Folha de S. Paulo


Especialistas divergem sobre possibilidade de investigar presidente

Pedro Ladeira/Folhapress
Michel Temer participa de assinatura de atos em prol das mulheres. Ao lado dele o Ministro da Justiça Osmar Serraglio e dos Direitos Humanos, Luislinda Valois, no Palácio do Planalto
O presidente Michel Temer (PMDB) em cerimônia no Palácio do Planalto

Não é consensual entre especialistas do direito o entendimento de que o presidente Michel Temer (PMDB) não pode ser investigado.

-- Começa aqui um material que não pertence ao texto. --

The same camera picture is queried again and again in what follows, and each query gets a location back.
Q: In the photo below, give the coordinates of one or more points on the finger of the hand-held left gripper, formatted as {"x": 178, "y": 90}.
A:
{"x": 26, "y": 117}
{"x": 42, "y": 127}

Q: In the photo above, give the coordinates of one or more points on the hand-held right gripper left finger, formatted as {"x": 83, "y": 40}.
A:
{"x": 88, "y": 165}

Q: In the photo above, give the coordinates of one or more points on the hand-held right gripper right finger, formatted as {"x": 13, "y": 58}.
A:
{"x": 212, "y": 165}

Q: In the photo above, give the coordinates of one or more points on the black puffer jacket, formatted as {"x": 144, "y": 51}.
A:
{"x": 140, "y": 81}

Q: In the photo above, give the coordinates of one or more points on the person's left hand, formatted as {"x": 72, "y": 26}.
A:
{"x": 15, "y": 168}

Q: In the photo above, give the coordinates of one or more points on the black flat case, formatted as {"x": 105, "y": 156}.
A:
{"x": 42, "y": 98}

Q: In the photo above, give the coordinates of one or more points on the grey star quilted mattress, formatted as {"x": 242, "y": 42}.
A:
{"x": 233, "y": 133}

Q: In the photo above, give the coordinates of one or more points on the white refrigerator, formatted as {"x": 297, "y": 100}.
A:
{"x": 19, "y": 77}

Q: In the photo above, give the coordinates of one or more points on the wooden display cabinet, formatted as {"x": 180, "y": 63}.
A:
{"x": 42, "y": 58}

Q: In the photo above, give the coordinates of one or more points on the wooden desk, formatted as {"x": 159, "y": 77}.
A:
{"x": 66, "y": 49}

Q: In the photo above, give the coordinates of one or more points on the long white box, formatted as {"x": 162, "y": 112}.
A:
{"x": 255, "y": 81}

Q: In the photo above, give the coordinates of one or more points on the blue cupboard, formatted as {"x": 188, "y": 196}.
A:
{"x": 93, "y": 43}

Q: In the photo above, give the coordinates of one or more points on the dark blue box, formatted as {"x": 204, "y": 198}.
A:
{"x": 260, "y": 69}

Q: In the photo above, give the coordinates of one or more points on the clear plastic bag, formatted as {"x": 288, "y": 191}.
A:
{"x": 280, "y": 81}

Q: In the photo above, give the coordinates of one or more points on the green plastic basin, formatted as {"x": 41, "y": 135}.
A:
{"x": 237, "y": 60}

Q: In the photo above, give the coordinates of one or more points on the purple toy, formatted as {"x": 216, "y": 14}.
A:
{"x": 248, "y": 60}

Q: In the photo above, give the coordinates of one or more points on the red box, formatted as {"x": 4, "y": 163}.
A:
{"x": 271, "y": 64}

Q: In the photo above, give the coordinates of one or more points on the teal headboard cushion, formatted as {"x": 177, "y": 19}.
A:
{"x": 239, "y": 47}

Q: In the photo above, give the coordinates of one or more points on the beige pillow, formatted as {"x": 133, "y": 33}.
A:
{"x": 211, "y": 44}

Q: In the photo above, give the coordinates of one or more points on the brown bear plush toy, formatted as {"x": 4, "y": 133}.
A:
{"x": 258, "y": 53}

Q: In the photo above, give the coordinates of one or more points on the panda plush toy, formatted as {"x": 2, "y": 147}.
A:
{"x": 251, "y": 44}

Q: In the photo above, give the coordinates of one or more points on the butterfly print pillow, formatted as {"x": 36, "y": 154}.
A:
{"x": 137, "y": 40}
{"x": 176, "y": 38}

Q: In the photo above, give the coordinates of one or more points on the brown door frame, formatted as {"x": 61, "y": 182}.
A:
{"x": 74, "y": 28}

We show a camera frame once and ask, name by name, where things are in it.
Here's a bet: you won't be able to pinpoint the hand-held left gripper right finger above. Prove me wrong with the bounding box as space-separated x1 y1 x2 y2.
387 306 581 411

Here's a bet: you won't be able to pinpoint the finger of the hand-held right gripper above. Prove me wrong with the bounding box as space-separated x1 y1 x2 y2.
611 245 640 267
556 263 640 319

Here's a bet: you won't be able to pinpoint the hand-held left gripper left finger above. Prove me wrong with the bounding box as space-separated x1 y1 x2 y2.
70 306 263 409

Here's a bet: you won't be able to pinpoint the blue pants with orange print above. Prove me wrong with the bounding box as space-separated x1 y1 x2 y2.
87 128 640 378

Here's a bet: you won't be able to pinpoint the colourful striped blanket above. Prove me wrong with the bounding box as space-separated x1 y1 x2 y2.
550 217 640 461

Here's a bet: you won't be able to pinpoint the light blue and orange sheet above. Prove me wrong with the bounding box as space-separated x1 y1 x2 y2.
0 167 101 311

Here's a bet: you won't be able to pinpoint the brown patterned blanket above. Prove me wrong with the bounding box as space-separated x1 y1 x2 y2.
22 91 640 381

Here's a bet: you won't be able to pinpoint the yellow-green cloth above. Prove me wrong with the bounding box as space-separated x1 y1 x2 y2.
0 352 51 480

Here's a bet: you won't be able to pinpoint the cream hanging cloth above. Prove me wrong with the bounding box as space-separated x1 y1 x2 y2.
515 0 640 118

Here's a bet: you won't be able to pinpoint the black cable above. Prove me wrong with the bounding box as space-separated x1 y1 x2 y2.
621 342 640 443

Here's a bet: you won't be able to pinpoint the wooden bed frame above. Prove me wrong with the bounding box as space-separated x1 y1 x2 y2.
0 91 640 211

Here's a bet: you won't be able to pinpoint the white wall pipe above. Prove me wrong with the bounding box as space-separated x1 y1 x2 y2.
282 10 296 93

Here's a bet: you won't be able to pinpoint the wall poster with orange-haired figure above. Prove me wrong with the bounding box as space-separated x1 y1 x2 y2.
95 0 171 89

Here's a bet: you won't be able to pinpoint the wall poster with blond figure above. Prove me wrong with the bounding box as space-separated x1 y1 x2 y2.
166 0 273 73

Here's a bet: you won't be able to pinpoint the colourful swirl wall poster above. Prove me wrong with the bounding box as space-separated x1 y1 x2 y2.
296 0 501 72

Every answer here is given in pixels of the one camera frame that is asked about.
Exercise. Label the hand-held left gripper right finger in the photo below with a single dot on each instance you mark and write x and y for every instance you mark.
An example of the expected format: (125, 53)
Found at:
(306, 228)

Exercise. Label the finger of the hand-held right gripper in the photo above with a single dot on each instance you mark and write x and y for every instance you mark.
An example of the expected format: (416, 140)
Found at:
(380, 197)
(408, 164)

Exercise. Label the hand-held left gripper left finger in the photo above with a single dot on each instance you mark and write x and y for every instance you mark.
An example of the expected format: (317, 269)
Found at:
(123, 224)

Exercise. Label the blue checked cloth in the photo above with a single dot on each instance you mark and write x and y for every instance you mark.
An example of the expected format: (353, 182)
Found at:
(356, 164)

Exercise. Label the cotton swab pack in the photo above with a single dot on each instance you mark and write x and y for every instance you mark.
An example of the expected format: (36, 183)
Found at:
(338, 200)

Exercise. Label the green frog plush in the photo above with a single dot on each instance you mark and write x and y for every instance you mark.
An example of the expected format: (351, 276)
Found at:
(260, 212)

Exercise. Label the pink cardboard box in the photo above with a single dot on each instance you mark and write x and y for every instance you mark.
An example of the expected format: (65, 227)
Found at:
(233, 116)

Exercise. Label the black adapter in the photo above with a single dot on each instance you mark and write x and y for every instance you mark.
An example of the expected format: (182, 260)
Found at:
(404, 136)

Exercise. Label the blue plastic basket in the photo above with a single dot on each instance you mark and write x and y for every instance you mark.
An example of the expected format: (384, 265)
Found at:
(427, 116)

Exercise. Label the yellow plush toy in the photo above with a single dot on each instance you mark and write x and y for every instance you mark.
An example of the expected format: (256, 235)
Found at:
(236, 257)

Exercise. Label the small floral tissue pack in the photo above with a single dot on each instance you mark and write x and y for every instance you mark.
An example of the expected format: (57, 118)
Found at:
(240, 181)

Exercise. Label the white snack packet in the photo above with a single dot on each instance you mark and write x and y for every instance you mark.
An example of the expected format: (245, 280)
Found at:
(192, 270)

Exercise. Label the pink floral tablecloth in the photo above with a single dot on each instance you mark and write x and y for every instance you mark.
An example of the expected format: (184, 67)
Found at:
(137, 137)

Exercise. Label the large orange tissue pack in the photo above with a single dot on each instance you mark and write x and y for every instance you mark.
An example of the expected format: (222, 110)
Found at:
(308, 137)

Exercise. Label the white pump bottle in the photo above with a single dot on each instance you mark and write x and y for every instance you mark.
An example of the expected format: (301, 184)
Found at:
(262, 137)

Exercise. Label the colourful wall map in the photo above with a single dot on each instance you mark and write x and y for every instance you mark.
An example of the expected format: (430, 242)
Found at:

O peemedebista é citado por delatores em dois episódios usados pelo Procurador-Geral, Rodrigo Janot, nos pedidos de abertura de inquérito contra outros políticos.

Num deles, Janot descreve que aqueles citados devem ser investigados "com exceção do atual presidente da República, Michel Temer" que "possui imunidade temporária à persecução penal".

O artigo 86 da Constituição Federal descreve que "o Presidente da República, na vigência de seu mandato, não pode ser responsabilizado por atos estranhos ao exercício de suas funções".

"Atos estranhos" são tanto crimes comuns (um homicídio, por exemplo) como aqueles cometidos antes do exercício da função, caso das suspeitas levantadas agora.

A divergência entre operadores e estudiosos do Direito é de interpretação da norma.

"A Constituição preserva a estabilidade institucional, e por isso o presidente não pode ser denunciado por crimes comuns. Mas isso não impede que ele seja investigado", avalia Celso Três, procurador que atuou no Banestado, a megalavagem de dinheiro desmontada nos anos 1990 no Paraná, que inspirou procuradores da Lava Jato.

"Não existe no Estado democrático o impedimento de apuração. Até porque é preciso preservar provas. E isso pode ser favorável ao presidente. Provas podem indicar o arquivamento do caso ao invés de arrastar uma suspeição até o final do mandato."

Para Três, há incoerência de Janot ao "dizer que não se pode investigar e permitir delação relativa ao presidente".

"Delação já é um ato de investigação", afirma.

Já para o professor de processo penal da USP Gustavo Badaró, Temer não pode ser investigado porque inquérito já é uma etapa da responsabilização. "O objetivo da Constituição é evitar uma pressão, talvez indevida, sobre o presidente por fatos que não digam respeito a seu mandato."

Para Leandro Galuzzi, ex-juiz auxiliar do STF, "a investigação de Temer seria em si um constrangimento". "A gente pode até discordar, mas a regra é essa", sentencia.

Badaró explica que essa salvaguarda é parte dos mecanismos de freios e contrapesos entre os Três Poderes. "Evita que o Judiciário possa afastar um presidente."

Segundo ele, a mesma lógica foi aplicada a Dilma Rouseff (PT), quando as pedaladas fiscais ocorridas no primeiro mandato não foram consideradas no impeachment após sua reeleição.

O professor de direito constitucional da PUC-SP Pedro Estevam Serrano admite que o texto constitucional permite duas interpretações, mas que "a correta é de que o presidente pode e deve ser investigado para a coleta das provas, mas não pode ser processado".

Ele cita despacho de 2015 do ministro Teori Zavascki, morto em janeiro de 2017, no qual ele escreve que "a cláusula de exclusão da responsabilidade prevista no artigo 86 da Constituição [...] não inviabiliza, se for o caso, a instauração de procedimento meramente investigatório, destinado a formar ou a preservar a base probatória para uma eventual e futura demanda contra o Chefe do Poder Executivo".